_ABOUT THIS TASK:_ Give again, word for word, every line below from the one that has "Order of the" through the one that has "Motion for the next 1", both included, and no others.

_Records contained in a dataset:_
= = =

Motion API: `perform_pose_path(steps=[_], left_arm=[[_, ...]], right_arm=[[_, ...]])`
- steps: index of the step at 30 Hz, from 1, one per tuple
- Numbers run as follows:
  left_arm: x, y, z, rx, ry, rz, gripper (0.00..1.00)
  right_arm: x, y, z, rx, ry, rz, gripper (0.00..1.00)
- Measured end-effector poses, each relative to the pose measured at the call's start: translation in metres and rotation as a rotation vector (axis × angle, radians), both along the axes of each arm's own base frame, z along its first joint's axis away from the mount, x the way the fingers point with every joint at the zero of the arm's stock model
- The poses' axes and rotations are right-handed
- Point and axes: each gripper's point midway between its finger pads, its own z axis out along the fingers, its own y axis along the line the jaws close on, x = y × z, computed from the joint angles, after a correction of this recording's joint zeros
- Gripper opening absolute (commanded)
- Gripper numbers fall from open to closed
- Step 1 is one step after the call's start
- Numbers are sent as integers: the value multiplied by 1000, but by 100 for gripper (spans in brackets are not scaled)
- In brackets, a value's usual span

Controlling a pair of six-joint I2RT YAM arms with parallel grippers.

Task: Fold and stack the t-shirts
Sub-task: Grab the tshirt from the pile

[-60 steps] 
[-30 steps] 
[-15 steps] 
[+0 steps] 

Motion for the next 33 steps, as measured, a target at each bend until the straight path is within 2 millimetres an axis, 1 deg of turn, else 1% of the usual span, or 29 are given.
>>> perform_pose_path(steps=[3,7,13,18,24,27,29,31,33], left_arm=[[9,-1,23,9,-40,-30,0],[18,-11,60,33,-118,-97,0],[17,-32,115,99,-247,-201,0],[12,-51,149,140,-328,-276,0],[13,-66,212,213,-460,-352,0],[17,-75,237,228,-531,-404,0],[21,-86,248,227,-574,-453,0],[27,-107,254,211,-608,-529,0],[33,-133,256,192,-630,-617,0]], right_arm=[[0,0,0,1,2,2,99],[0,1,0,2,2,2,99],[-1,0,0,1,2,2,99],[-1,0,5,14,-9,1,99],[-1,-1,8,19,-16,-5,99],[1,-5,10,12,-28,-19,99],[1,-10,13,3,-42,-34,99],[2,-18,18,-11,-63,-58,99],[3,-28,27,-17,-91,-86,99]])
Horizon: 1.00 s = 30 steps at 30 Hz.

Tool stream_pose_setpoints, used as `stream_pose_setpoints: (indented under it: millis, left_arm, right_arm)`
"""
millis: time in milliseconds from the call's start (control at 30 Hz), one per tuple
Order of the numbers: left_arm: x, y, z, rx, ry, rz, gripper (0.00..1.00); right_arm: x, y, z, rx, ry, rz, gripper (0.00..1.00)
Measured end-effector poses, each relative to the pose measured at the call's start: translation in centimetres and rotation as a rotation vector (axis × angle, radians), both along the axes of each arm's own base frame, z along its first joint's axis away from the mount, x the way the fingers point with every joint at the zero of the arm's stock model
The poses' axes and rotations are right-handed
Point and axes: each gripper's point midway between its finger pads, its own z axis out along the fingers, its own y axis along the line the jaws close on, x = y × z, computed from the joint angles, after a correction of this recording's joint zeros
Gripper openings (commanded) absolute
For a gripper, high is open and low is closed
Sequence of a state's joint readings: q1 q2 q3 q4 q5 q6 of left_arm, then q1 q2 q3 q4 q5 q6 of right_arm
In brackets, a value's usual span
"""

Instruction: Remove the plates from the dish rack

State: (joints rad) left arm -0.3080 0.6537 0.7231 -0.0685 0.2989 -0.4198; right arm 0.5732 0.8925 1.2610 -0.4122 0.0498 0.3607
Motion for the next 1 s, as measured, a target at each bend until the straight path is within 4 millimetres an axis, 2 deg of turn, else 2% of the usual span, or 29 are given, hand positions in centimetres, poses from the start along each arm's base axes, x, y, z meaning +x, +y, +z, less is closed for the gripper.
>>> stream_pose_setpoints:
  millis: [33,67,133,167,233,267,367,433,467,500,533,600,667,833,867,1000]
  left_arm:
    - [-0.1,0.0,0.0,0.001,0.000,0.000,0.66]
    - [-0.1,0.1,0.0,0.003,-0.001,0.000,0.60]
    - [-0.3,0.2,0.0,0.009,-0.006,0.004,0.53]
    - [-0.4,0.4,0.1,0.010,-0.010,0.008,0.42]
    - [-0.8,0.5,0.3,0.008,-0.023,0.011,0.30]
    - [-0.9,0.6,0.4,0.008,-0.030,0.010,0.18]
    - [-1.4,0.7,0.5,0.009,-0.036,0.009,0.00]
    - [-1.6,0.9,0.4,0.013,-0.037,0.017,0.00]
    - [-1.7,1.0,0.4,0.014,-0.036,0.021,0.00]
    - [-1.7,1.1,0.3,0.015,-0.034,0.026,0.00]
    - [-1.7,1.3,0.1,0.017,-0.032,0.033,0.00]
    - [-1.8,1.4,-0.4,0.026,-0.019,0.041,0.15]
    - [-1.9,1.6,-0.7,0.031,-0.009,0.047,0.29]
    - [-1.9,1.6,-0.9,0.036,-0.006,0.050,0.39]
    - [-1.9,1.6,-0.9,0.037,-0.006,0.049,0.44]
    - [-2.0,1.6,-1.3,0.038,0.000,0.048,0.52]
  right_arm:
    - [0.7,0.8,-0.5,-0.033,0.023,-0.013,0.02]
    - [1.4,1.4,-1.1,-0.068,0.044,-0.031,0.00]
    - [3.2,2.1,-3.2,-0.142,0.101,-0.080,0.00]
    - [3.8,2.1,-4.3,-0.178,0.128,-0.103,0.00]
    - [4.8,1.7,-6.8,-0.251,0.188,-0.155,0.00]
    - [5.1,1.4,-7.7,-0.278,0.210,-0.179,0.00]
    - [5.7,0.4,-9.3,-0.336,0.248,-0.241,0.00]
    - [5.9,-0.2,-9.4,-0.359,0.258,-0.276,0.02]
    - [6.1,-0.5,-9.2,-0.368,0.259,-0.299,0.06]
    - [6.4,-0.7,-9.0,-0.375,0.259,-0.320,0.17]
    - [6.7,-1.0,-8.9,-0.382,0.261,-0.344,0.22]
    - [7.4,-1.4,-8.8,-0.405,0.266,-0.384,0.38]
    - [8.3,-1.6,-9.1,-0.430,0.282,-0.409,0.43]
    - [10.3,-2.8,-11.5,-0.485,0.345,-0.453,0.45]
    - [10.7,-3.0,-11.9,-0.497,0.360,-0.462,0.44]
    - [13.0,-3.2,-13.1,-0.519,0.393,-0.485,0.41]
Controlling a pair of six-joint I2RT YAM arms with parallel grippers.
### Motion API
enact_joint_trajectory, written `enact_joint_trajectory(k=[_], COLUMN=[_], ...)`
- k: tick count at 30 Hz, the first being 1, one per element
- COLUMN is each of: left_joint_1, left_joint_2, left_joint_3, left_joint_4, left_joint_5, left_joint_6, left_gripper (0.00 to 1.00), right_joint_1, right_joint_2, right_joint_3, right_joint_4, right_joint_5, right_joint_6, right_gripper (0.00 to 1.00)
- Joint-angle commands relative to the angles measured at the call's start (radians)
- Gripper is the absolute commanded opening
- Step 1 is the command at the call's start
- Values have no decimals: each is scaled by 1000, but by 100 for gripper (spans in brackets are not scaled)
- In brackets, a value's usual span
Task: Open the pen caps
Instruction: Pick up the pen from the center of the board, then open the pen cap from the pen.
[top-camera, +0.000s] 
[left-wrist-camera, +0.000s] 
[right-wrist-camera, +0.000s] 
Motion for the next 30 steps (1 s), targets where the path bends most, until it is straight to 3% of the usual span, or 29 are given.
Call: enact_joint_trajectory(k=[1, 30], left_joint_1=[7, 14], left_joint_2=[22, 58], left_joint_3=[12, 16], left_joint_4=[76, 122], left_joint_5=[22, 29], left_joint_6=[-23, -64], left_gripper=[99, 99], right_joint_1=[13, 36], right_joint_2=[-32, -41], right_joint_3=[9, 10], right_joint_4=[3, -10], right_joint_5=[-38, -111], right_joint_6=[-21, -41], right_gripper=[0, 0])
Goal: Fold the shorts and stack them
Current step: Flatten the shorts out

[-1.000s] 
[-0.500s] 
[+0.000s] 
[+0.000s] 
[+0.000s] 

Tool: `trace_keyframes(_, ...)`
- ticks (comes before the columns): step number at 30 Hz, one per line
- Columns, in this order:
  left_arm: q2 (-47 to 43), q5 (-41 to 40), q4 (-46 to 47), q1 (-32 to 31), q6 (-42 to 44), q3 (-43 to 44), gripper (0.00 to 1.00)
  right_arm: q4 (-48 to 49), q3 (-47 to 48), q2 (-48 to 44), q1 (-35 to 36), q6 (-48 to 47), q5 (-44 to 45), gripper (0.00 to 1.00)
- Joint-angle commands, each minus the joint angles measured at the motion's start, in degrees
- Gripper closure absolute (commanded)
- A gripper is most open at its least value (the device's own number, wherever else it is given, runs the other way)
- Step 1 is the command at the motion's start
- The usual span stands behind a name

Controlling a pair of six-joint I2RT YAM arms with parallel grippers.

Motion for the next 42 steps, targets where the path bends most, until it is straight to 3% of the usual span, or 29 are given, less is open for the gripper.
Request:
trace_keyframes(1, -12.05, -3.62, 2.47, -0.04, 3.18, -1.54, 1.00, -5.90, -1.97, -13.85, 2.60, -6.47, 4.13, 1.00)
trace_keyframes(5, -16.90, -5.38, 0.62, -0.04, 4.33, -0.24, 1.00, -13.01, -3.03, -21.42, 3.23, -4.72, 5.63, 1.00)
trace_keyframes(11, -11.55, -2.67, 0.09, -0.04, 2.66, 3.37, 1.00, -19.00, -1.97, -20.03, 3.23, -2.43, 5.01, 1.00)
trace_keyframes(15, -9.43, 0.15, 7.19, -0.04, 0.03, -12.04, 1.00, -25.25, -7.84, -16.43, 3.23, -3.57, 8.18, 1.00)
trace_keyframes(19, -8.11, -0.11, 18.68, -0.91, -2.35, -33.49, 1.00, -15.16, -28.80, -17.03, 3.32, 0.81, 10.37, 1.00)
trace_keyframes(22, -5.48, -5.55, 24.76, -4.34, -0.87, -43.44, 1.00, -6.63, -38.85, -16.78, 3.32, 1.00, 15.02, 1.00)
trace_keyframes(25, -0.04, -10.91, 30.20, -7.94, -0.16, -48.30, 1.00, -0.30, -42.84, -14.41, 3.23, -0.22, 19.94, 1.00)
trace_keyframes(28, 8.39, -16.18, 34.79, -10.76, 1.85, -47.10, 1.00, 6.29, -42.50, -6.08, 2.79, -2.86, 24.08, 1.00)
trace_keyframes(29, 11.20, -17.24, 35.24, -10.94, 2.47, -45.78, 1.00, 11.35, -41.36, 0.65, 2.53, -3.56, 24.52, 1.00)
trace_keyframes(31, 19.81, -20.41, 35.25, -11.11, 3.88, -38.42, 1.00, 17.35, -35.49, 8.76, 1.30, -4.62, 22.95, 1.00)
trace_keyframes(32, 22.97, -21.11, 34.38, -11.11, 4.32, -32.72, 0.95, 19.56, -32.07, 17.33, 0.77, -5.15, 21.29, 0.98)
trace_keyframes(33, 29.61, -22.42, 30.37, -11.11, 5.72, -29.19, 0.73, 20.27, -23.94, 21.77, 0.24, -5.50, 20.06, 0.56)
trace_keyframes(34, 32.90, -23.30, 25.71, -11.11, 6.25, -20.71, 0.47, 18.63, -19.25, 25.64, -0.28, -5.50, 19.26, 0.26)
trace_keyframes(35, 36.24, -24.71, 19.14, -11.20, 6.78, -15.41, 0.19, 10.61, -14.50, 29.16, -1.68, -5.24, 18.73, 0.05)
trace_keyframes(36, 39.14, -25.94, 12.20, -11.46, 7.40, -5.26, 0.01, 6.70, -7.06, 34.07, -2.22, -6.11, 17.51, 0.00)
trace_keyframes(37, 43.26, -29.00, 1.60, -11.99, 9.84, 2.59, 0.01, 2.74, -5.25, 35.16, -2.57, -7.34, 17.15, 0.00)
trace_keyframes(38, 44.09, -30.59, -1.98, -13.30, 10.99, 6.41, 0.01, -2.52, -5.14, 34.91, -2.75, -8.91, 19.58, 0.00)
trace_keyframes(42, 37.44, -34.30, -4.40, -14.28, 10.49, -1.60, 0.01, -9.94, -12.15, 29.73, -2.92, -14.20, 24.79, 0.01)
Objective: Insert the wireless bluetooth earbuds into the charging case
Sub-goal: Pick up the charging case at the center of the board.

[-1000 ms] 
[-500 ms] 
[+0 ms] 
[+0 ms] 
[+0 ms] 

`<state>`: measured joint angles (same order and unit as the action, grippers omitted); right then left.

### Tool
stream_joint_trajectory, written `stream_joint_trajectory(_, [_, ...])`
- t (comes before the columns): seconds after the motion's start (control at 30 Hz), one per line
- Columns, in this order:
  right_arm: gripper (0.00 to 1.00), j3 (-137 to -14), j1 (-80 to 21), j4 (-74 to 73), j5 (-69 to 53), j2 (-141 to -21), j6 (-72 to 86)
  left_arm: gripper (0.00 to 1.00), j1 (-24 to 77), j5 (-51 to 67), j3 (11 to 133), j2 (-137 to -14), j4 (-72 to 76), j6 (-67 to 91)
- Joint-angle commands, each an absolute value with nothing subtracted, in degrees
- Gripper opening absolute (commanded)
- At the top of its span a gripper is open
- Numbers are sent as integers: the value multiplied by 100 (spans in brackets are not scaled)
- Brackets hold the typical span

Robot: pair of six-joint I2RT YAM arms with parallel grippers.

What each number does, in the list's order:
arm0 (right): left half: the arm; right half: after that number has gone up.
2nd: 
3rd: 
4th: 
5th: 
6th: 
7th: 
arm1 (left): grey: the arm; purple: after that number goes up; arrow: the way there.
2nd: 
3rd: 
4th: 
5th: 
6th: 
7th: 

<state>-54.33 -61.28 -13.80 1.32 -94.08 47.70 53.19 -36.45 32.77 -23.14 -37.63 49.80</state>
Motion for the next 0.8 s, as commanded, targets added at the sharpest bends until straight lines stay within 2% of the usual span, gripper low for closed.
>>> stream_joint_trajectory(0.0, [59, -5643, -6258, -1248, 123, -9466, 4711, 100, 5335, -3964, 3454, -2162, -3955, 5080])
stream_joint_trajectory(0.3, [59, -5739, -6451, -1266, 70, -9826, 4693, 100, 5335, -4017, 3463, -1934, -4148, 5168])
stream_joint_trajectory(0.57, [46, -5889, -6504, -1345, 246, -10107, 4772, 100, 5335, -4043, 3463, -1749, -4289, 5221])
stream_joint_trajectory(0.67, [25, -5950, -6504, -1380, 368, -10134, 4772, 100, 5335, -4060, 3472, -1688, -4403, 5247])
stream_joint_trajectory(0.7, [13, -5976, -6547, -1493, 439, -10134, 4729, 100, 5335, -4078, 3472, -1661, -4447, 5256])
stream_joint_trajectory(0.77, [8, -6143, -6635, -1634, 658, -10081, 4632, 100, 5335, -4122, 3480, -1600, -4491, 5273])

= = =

_ANSWER:_
Order of the numbers: left_arm: x, y, z, rx, ry, rz, gripper (0.00..1.00); right_arm: x, y, z, rx, ry, rz, gripper (0.00..1.00)
Measured end-effector poses, each relative to the pose measured at the call's start: translation in centimetres and rotation as a rotation vector (axis × angle, radians), both along the axes of each arm's own base frame, z along its first joint's axis away from the mount, x the way the fingers point with every joint at the zero of the arm's stock model
The poses' axes and rotations are right-handed
Point and axes: each gripper's point midway between its finger pads, its own z axis out along the fingers, its own y axis along the line the jaws close on, x = y × z, computed from the joint angles, after a correction of this recording's joint zeros
Gripper openings (commanded) absolute
For a gripper, high is open and low is closed
Sequence of a state's joint readings: q1 q2 q3 q4 q5 q6 of left_arm, then q1 q2 q3 q4 q5 q6 of right_arm
In brackets, a value's usual span
"""

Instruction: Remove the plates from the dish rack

State: (joints rad) left arm -0.3080 0.6537 0.7231 -0.0685 0.2989 -0.4198; right arm 0.5732 0.8925 1.2610 -0.4122 0.0498 0.3607
Motion for the next 1 s, as measured, a target at each bend until the straight path is within 4 millimetres an axis, 2 deg of turn, else 2% of the usual span, or 29 are given, hand positions in centimetres, poses from the start along each arm's base axes, x, y, z meaning +x, +y, +z, less is closed for the gripper.

With this output, the exercise is done.